Le contrat de travail de Mme [Y] précise que ses missions consistent à assurer l'accueil de la clientèle, à gérer le standard et à assurer la gestion des fichiers clients. Elle n'est donc pas exclusivement dédiée à l'accueil téléphonique.
L'attestation émanant d'une mère dont les enfants sont suivis par l'un des pédiatres, n'infirme pas ces éléments puisque le témoin indique que Mme [Y] répond au téléphone, qu'elle assure l'accueil physique et crée les dossiers des enfants suivis.
Par ailleurs, les deux CRRMP ont examiné les éléments soumis par les parties et ont conclu que les gestes effectués pour répondre au téléphone et l'appui sur le coude pour échanger avec l'interlocuteur, ne peuvent être à l'origine de la lésion.
Enfin, les membres des deux CRRMP, soit un praticien hospitalier, un médecin conseil régional et un médecin inspecteur régional du travail ont pu prendre connaissance du courrier écrit par le docteur [R], neurologue, qui faisait état de l'appui sur le coude lors des appels téléphoniques, et ont écarté le lien entre cette posture et la pathologie.
Il convient dès lors de rejeter la demande de prise en charge au titre de la législation professionnelle de la pathologie déclarée par Mme [Y], la décision de la caisse primaire d'assurance maladie étant fondée.
Dépens et demande au titre de l'article 700 du code de procédure civile
Conformément aux dispositions de l'article 696 du code de procédure civile, Mme [Y] qui succombe en ses demandes est condamnée aux entiers dépens.
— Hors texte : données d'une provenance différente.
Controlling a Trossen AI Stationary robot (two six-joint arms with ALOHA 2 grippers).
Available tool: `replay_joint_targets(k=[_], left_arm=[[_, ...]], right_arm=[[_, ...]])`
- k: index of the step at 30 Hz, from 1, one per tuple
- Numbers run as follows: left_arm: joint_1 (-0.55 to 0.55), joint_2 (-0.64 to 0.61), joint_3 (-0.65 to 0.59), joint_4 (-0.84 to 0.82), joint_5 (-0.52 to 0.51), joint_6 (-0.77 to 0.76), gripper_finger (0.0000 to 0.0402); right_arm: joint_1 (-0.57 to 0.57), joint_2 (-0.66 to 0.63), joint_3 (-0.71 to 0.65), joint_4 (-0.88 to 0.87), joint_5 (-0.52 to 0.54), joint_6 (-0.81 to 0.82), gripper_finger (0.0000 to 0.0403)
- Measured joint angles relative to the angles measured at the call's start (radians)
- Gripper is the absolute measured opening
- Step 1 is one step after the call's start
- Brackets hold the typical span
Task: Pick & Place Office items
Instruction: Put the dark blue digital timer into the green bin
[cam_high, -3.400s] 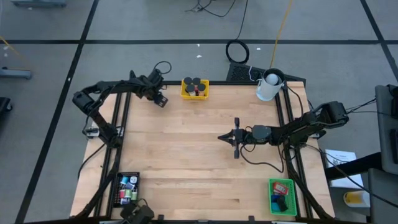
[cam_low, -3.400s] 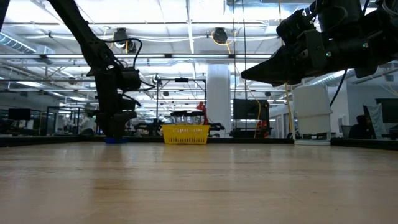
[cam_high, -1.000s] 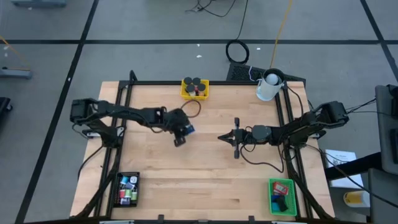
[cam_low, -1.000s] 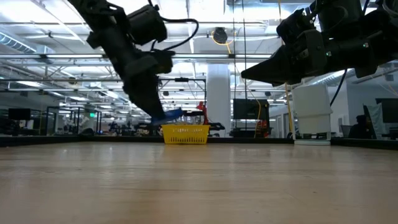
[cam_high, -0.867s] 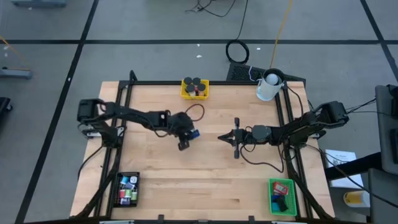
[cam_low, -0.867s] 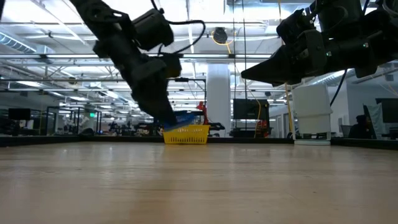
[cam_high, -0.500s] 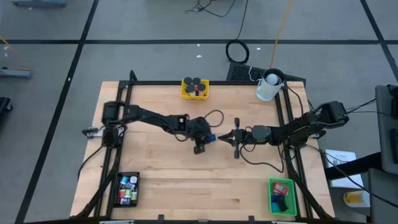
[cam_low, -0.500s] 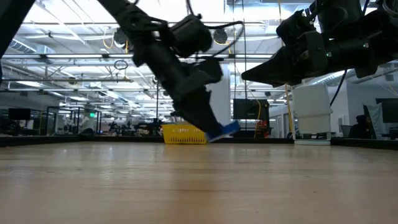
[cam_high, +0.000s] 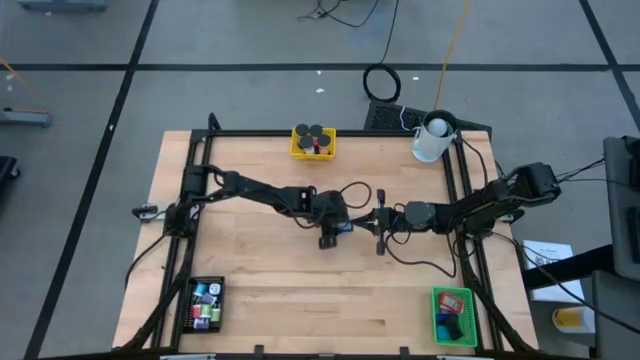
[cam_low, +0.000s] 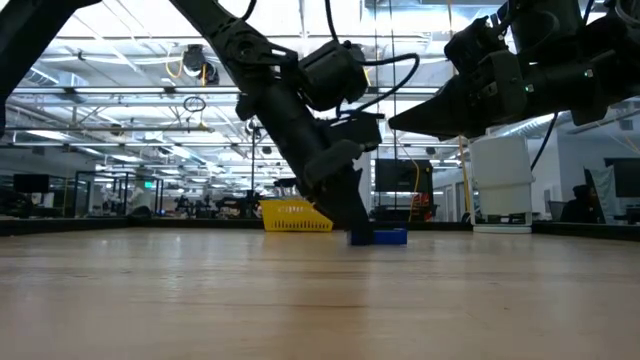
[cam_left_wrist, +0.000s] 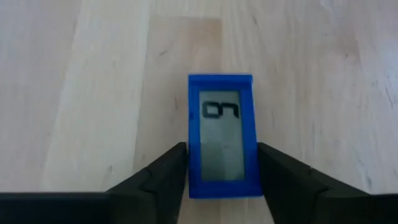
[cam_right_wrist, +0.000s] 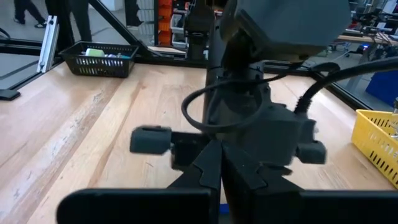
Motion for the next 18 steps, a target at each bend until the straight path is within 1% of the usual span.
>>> replay_joint_targets(k=[4, 7, 9, 11, 14, 16, 18], left_arm=[[-0.001, -0.019, 0.012, -0.066, 0.0, 0.002, 0.0237], [-0.001, -0.049, 0.022, -0.134, -0.05, 0.024, 0.0265], [0.0, -0.082, 0.022, -0.183, -0.088, 0.045, 0.0272], [0.0, -0.121, 0.011, -0.205, -0.128, 0.07, 0.0265], [-0.002, -0.186, -0.043, -0.182, -0.13, 0.101, 0.0233], [-0.003, -0.235, -0.103, -0.117, -0.111, 0.114, 0.0202], [-0.002, -0.288, -0.19, 0.004, -0.088, 0.121, 0.0171]], right_arm=[[0.0, 0.0, 0.0, -0.001, 0.0, 0.0, 0.0001], [0.0, 0.0, 0.0, -0.001, 0.0, 0.0, 0.0001], [0.0, 0.0, 0.0, -0.004, 0.0, 0.002, 0.0001], [0.0, 0.0, 0.0, -0.008, -0.001, 0.002, 0.0001], [0.0, 0.0, 0.0, -0.008, -0.001, 0.003, 0.0001], [0.0, 0.0, 0.0, -0.008, -0.001, 0.003, 0.0001], [0.0, 0.0, 0.0, -0.007, -0.001, 0.003, 0.0001]])
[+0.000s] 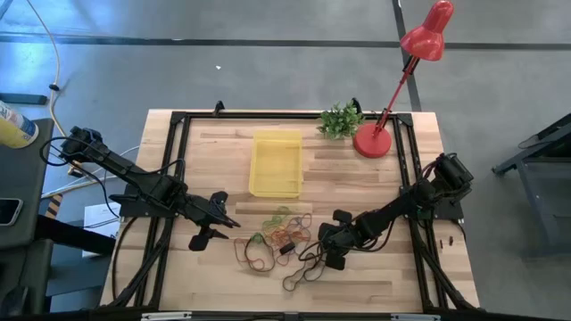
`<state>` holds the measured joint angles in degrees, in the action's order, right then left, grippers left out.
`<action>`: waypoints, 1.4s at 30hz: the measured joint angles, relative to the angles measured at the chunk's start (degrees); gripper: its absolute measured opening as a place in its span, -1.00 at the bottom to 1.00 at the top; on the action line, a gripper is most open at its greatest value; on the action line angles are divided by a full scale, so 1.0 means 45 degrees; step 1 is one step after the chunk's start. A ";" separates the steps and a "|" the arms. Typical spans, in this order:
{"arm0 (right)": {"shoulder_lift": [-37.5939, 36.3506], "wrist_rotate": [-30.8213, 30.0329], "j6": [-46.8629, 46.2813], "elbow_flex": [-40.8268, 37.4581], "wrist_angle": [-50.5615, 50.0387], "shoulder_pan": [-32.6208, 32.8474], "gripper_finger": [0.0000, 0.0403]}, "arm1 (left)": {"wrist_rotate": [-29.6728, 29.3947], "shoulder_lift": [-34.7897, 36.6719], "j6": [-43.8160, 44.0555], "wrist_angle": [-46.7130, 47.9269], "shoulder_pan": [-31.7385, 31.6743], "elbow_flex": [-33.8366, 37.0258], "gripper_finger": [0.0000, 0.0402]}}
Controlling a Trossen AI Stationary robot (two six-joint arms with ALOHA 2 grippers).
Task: Pick and place rubber bands into bin
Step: Put the black rubber band into the yellow bin
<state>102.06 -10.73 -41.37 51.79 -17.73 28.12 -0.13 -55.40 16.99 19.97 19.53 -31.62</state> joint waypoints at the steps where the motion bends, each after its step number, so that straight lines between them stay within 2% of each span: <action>1: -0.0008 -0.0164 -0.0218 0.0000 -0.0051 0.0004 -0.92 | -0.0110 0.0000 0.0000 0.0000 0.0000 0.0000 -0.22; 6: -0.0424 -0.0747 -0.0423 -0.0070 -0.0351 -0.0052 -0.98 | -0.0238 0.0000 -0.0014 0.0000 0.0000 0.0000 -0.22; 15: -0.2650 -0.2271 -0.0035 -0.0049 -0.0401 -0.0693 -0.98 | -0.0911 0.0000 -0.0043 -0.0005 0.0000 0.0000 -0.22; 22: -0.4775 -0.3420 0.1175 -0.0049 0.0113 -0.1627 -0.99 | -0.1278 0.0000 -0.0045 -0.0010 -0.0005 0.0000 -0.22; 27: -0.5949 -0.4006 0.2678 -0.0044 0.1406 -0.2561 -0.99 | -0.1692 0.0000 -0.0043 -0.0026 -0.0005 0.0000 -0.22; 34: -0.6391 -0.3668 0.5068 -0.0039 0.3705 -0.4329 -0.99 | -0.2616 0.0000 0.0001 -0.0141 -0.0003 0.0000 -0.22; 38: -0.6248 -0.2834 0.5821 -0.0019 0.4836 -0.5505 -0.99 | -0.3243 0.0000 0.0001 -0.0141 -0.0002 0.0000 -0.22; 42: -0.6163 -0.2654 0.6378 -0.0019 0.5604 -0.6596 -0.99 | -0.3936 0.0000 0.0001 -0.0218 -0.0005 0.0000 -0.22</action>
<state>74.32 -22.67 -12.67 51.70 7.49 -1.56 -17.84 -55.40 16.99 18.98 19.51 -31.62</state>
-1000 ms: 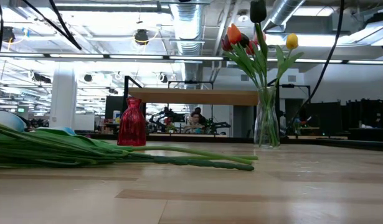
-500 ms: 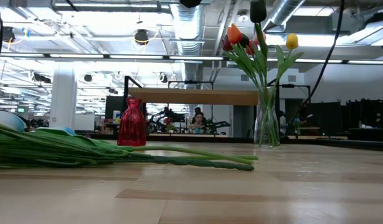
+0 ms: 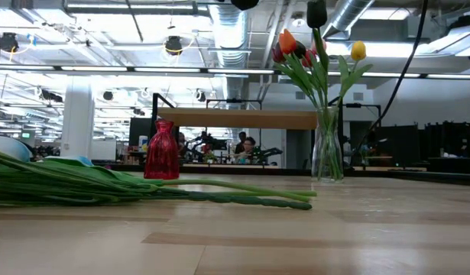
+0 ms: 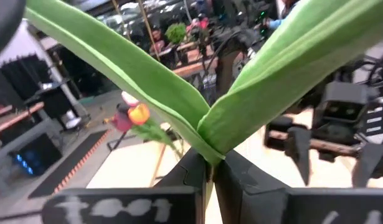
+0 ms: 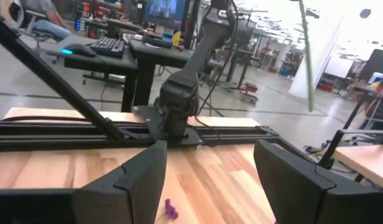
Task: Pick and place flowers into a vace then onto a shelf
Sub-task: Put the yellow flower into the red vase
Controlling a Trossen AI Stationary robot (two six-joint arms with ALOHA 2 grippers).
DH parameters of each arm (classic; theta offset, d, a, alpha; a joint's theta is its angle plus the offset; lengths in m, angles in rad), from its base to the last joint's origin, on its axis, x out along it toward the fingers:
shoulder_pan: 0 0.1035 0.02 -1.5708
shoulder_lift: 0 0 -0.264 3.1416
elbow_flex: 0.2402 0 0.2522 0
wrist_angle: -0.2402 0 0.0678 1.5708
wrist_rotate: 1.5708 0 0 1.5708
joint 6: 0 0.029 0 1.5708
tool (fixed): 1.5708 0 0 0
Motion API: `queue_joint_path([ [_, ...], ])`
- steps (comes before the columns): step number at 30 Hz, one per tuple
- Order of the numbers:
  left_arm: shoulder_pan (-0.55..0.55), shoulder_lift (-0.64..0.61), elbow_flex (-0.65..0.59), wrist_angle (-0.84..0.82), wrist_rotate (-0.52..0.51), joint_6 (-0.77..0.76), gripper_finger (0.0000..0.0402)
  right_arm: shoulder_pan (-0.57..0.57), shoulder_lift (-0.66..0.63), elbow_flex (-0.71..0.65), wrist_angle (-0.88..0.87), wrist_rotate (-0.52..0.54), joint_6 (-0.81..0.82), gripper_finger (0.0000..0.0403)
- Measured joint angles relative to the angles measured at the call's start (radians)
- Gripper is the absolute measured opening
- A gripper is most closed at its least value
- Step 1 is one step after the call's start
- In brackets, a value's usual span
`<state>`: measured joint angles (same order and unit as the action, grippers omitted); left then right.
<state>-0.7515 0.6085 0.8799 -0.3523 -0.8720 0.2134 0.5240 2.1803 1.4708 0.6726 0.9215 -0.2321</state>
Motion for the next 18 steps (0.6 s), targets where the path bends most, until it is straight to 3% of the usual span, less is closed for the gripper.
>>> queue_joint_path([
  [9,0.143,-0.04,-0.003,-0.052,0.125,-0.036,0.0,0.004,0.0,0.0,-0.007,-0.002,0.023,0.0228],
  [18,0.405,-0.099,-0.183,0.093,0.311,-0.023,0.0,-0.003,0.0,0.0,-0.007,-0.002,0.023,0.0228],
])
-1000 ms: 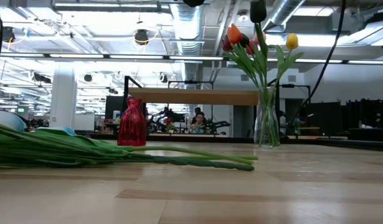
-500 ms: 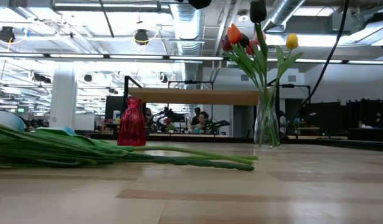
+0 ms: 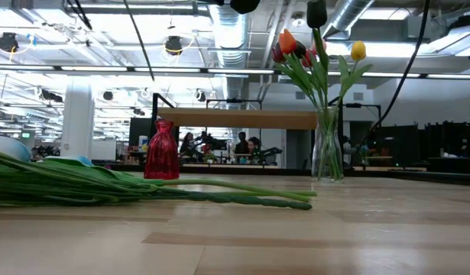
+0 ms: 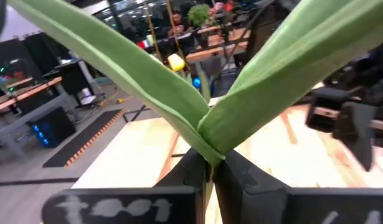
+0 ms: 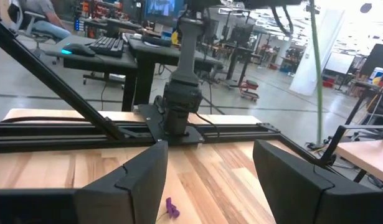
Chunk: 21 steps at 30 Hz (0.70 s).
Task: Pick and place flowers into a vace then onto a shelf
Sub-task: Put the yellow flower into the red vase
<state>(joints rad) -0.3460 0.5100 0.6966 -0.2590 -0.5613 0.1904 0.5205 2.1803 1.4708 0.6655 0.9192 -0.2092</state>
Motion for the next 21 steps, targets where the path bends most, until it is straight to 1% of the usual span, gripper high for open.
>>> queue_joint_path([
  [4,0.139,-0.029,-0.052,0.037,0.11,-0.018,0.0,0.0,0.0,0.0,0.0,0.0,-0.001,0.0228],
  [8,0.271,-0.029,-0.085,0.044,0.193,-0.032,0.0,0.0,0.0,0.0,0.0,0.0,-0.007,0.0228],
  [12,0.4,-0.013,-0.112,0.049,0.357,-0.045,0.0,0.0,0.0,0.0,0.0,0.0,-0.008,0.0228],
  [18,0.57,0.0,-0.113,0.075,0.547,-0.046,0.0,0.0,0.0,0.0,0.0,0.0,-0.008,0.0228],
  [21,0.646,0.007,-0.113,0.076,0.617,-0.046,0.0,0.001,0.0,0.0,0.0,0.0,-0.008,0.0228],
])
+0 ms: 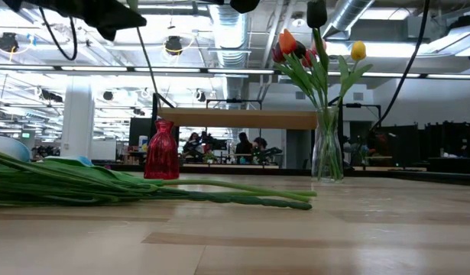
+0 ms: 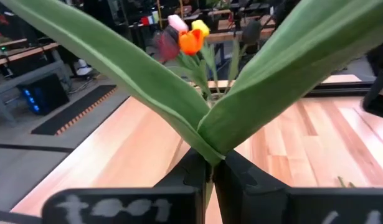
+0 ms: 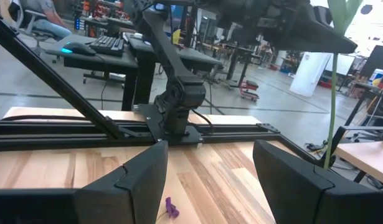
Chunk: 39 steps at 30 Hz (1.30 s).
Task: Pick and place flowers into a vace then onto a shelf
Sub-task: Put the yellow flower into the red vase
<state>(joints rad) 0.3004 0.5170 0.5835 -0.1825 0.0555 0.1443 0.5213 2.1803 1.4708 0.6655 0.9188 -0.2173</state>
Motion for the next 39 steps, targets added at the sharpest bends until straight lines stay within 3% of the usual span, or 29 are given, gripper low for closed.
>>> queue_joint_path([
  [4,0.087,0.043,0.0,0.021,0.1,-0.006,0.0,0.0,0.0,0.0,0.0,0.0,0.0,0.0228],
  [12,0.184,0.114,0.0,0.051,0.193,-0.013,0.0,0.002,0.0,0.0,0.0,0.0,0.0,0.0228],
  [19,0.23,0.118,0.0,0.051,0.232,-0.014,0.0001,0.002,0.0,0.0,0.0,0.0,0.0,0.0228],
  [29,0.248,0.128,0.001,-0.009,0.253,-0.037,0.0038,0.002,0.0,0.0,0.0,0.0,-0.001,0.0227],
  [39,0.248,0.248,0.065,-0.119,0.246,-0.045,0.0074,0.002,0.0,0.0,0.0,0.0,-0.001,0.0227],
])
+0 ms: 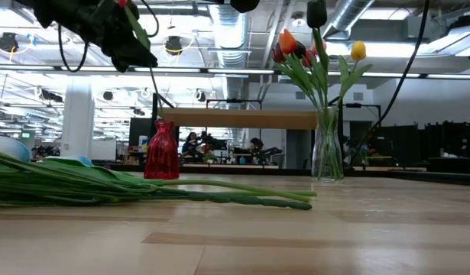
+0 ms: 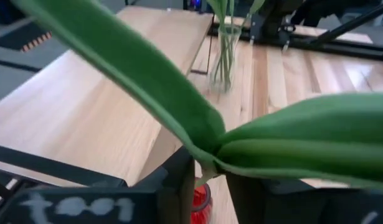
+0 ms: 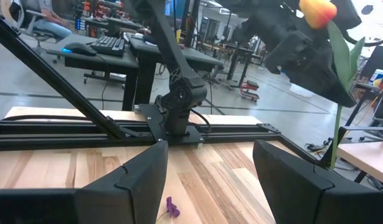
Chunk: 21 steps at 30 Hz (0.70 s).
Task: Pick and place flowers into a vace then onto a shelf
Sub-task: Put the yellow flower into the red vase
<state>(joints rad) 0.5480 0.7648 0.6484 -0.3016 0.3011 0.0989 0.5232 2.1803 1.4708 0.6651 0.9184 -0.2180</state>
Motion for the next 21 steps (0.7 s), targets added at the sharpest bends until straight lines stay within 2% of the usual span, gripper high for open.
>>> queue_joint_path([
  [10,0.0,0.061,0.083,-0.159,-0.077,0.033,0.0137,0.0,0.0,0.0,0.0,0.0,0.0,0.0227],
  [21,0.0,0.083,0.226,-0.428,-0.208,0.107,0.0142,0.0,0.0,0.0,0.0,0.0,0.0,0.0227],
])
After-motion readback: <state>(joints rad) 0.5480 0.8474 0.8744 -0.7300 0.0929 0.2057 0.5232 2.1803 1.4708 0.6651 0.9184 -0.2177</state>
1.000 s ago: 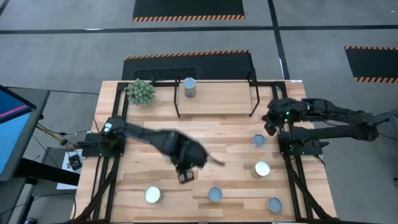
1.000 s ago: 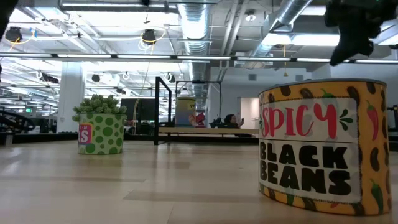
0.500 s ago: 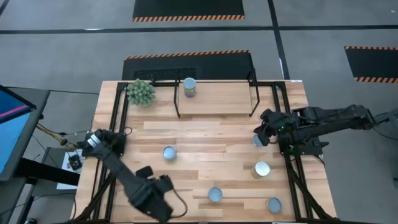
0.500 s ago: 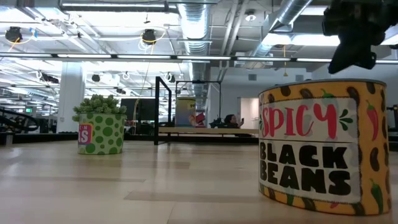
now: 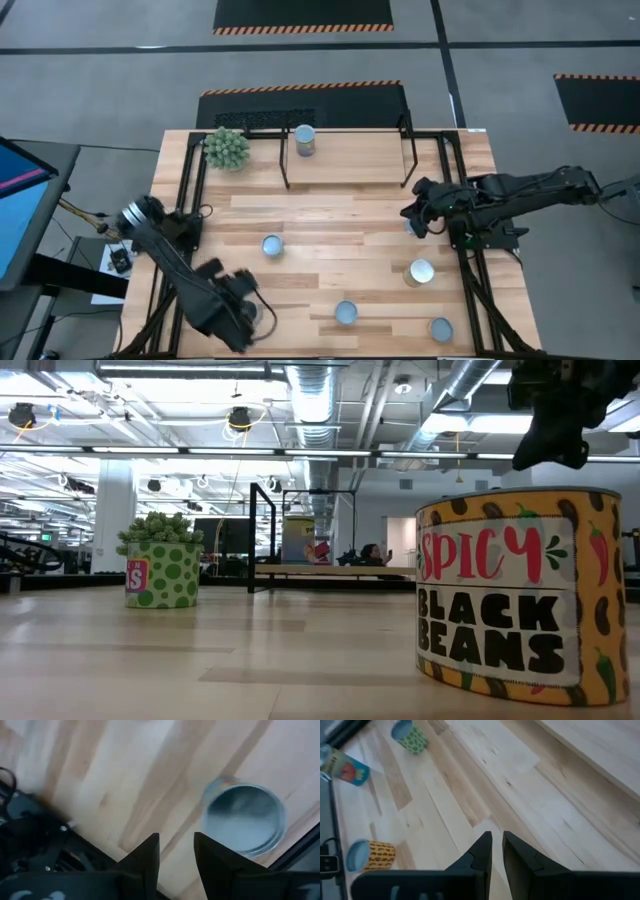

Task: Pick and place cans onto a shelf
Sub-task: Put the canned tomatoes on the shelf

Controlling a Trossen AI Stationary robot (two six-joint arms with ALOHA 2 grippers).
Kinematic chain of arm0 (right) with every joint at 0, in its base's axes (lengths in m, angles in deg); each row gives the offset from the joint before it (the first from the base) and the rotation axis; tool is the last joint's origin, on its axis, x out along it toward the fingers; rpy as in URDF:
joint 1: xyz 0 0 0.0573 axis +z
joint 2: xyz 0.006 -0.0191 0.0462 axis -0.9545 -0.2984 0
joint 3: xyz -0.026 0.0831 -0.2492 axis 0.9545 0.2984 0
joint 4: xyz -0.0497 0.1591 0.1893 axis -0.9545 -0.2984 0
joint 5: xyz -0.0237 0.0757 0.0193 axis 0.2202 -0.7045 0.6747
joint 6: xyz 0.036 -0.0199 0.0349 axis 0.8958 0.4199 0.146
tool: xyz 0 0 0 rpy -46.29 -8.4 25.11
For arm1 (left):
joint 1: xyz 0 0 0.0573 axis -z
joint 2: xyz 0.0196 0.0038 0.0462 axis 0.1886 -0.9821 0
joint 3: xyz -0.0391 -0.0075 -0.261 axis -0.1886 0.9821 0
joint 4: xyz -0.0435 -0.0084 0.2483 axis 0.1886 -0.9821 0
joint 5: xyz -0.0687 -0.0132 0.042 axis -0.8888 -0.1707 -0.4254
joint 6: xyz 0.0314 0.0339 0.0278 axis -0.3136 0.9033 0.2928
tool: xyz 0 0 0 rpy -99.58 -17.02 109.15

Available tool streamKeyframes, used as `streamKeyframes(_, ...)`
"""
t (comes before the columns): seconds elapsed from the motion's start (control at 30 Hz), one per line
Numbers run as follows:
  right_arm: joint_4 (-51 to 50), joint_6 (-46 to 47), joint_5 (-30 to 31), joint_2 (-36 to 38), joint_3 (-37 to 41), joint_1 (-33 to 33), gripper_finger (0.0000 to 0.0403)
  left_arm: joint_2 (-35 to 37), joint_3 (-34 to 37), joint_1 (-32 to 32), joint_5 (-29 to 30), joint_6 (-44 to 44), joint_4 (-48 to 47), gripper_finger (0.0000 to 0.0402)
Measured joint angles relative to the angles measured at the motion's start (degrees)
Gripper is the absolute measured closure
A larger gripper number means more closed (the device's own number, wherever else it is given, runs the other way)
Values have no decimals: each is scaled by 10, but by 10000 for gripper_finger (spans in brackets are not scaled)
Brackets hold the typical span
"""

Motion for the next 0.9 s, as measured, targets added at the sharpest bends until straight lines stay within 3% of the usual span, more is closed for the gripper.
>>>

Pour les mêmes motifs, la demande formée par Mme [Y] au titre de l'article 700 du code de procédure civile doit être rejetée.
PAR CES MOTIFS
La cour, statuant par arrêt mis à disposition au greffe, contradictoire, en dernier ressort,
Dit sans objet les demandes des parties tendant à l'infirmation du jugement, cette infirmation ayant été prononcée par l'arrêt avant dire droit du 5 septembre 2022,
Statuant à nouveau,
Déboute Mme [Y] épouse [K] de sa demande de prise en charge au titre de la législation professionnelle de la pathologie déclarée le 25 novembre 2018, soit une compression du nerf cubital du coude droit,
La condamne aux entiers dépens de première instance et d'appel,
La déboute de sa demande au titre de l'article 700 du code de procédure civile.